NBAA Opposes Santa Monica Council's Latest Action on City's Airport

The city's legal action marks the latest turn in a decades-long battle between the city and the FAA over control of SMO, often involving attempts to restrict aviation traffic into the airport, or to close it altogether.


Washington, DC, Nov. 1, 2013 – The National Business Aviation Association (NBAA) today pledged to oppose the most recent action taken by city of Santa Monica officials regarding management and use of Santa Monica Airport (SMO).

NBAA’s comments came in the wake of a lawsuit, filed on Oct. 31 by the city of Santa Monica against the Federal Aviation Administration (FAA), which seeks to terminate certain of the city’s federal obligations with regard to the airport.

The city’s complaint centers around an Instrument of Transfer provided from the federal government to Santa Monica after World War II, which requires the city to operate the airport “in perpetuity,” with no end date, or the property must be returned to the government.

The lawsuit contends that because the airport was only leased to the federal government, it lacked authority to impose such a condition when SMO was returned to Santa Monica after the war. The city also asserts that even if the condition was nominally justified based on that lease, the obligation nevertheless is unconstitutional, because it amounts to the seizure of property without compensation and forces the local government to operate the airport without providing resources.

The case, filed by the Santa Monica city attorney at the direction of the Santa Monica City Council, will be heard in Federal District Court in Los Angeles. The federal government has 60 days to respond to the complaint.

The legal action marks the latest turn in a decades-long battle between the city and the FAA over control of SMO, often involving attempts to restrict aviation traffic into the airport, or to close it altogether.

For example, earlier this year, the city council voted unanimously for a dramatic increase in landing fees; NBAA opposed the increase, calling it unreasonable and unlawful. Further, NBAA maintained that the airport was operating with a balanced budget, and the fee increase would lead to a budget surplus, from which revenues might have been used to fund non-aviation activities in the city.

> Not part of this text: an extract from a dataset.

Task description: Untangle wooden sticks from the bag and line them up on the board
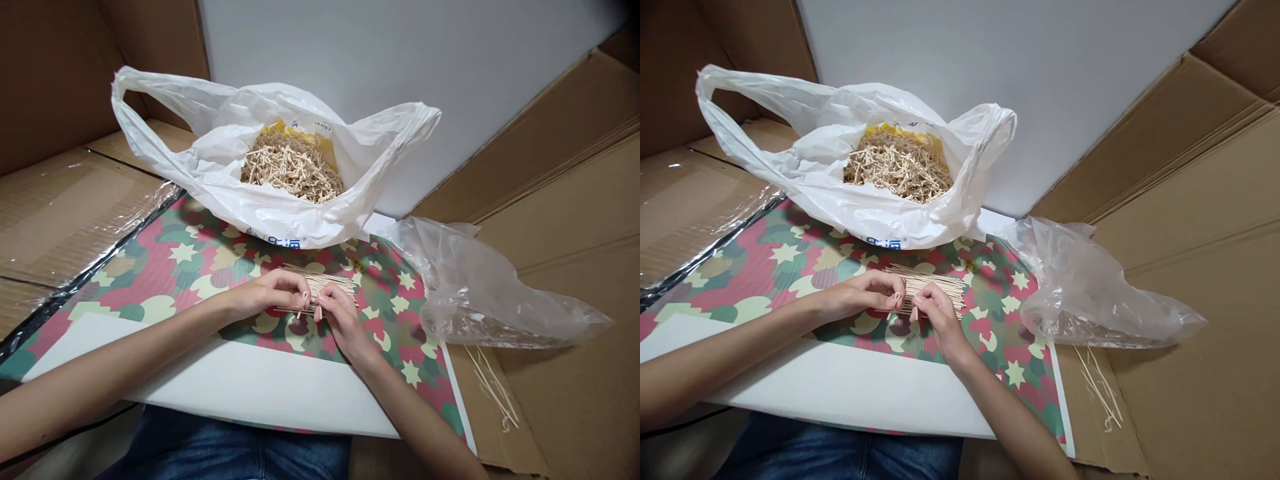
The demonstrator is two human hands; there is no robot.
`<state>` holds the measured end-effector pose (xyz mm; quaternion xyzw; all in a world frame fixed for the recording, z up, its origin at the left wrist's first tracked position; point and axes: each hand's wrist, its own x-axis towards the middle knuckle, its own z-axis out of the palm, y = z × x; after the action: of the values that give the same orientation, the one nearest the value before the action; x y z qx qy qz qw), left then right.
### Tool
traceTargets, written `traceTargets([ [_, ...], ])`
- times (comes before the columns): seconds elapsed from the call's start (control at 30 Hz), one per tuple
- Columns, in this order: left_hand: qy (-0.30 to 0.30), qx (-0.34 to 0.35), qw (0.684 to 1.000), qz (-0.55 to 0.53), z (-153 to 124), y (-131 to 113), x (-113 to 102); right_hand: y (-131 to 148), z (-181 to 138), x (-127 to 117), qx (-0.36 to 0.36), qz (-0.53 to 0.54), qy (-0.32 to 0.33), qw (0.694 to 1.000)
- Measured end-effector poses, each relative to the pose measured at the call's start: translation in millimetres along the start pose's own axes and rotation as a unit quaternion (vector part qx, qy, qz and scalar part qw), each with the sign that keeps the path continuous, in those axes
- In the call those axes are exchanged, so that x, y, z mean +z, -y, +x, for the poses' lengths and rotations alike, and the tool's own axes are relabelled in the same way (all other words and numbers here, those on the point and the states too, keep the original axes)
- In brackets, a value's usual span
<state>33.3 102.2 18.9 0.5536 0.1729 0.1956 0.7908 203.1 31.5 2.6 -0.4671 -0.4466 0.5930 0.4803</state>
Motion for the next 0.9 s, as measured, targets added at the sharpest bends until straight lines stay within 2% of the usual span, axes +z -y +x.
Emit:
traceTargets([
  [0.2,0.068,-0.013,0.998,-0.005,0.4,0.2,4.0,-2.5,-2.1,4.0,0.002,0.032,0.019,0.999],
  [0.4,0.076,0.014,0.997,0.018,-0.1,3.3,4.5,0.9,-2.1,6.0,0.030,0.056,0.034,0.997],
  [0.57,0.087,0.027,0.995,0.031,0.0,3.6,7.4,-0.5,-4.3,5.8,0.060,0.092,0.073,0.991],
  [0.67,0.074,0.025,0.996,0.039,1.7,4.6,11.0,-2.1,-6.3,5.6,0.050,0.099,0.061,0.992],
  [0.73,0.046,0.023,0.997,0.054,3.2,6.8,11.8,-1.2,-7.9,3.8,0.025,0.047,0.033,0.998],
  [0.8,-0.003,0.023,0.995,0.093,4.4,9.4,10.6,1.5,-9.6,0.0,-0.016,-0.072,0.003,0.997],
  [0.83,-0.026,0.021,0.991,0.126,4.6,10.4,9.5,3.1,-10.2,-2.3,-0.048,-0.155,-0.005,0.987],
  [0.9,-0.047,0.005,0.977,0.210,3.9,10.7,7.4,6.2,-10.6,-6.7,-0.134,-0.331,0.002,0.934],
])
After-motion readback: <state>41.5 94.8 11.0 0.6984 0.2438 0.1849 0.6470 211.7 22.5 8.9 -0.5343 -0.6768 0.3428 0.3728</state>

In 2008, the city attempted to enact a ban on operations by Category C and D aircraft at the airport. NBAA and the Aircraft Owners and Pilots Association (AOPA) filed a brief with the U.S. Court of Appeals for the District of Columbia Circuit saying airport officials lacked authority for keeping those aircraft from using the airport. The FAA determined the ban “unjustly and unreasonably” discriminated against the aircraft, and that doing so would violate grant assurances or commitments made by the city when it accepted federal funds for the airport. In 2011, the U.S. Court of Appeals decided in favor of the FAA’s position.

Over the years, the city has also attempted to curtail certain aircraft traffic by enforcing strict curfew times, shortening runways and attempting to force flight schools off the airport.

“For decades, NBAA has been deeply involved in the battle to keep Santa Monica Airport accessible to business aviation,” said NBAA President and CEO Ed Bolen. “The Association has always supported the FAA's position – that the city has certain obligations with regard to the airport – and we are optimistic that position will be upheld. Nevertheless, we are reviewing the specifics of the city’s claim, and determining how NBAA can best ensure that access to SMO will be preserved.”

Bolen also noted that the Los Angeles basin is home to many airports, but not many that meet the needs of business aviation. Further, the airport’s direct and indirect impact on the local economy should not be underestimated, he said.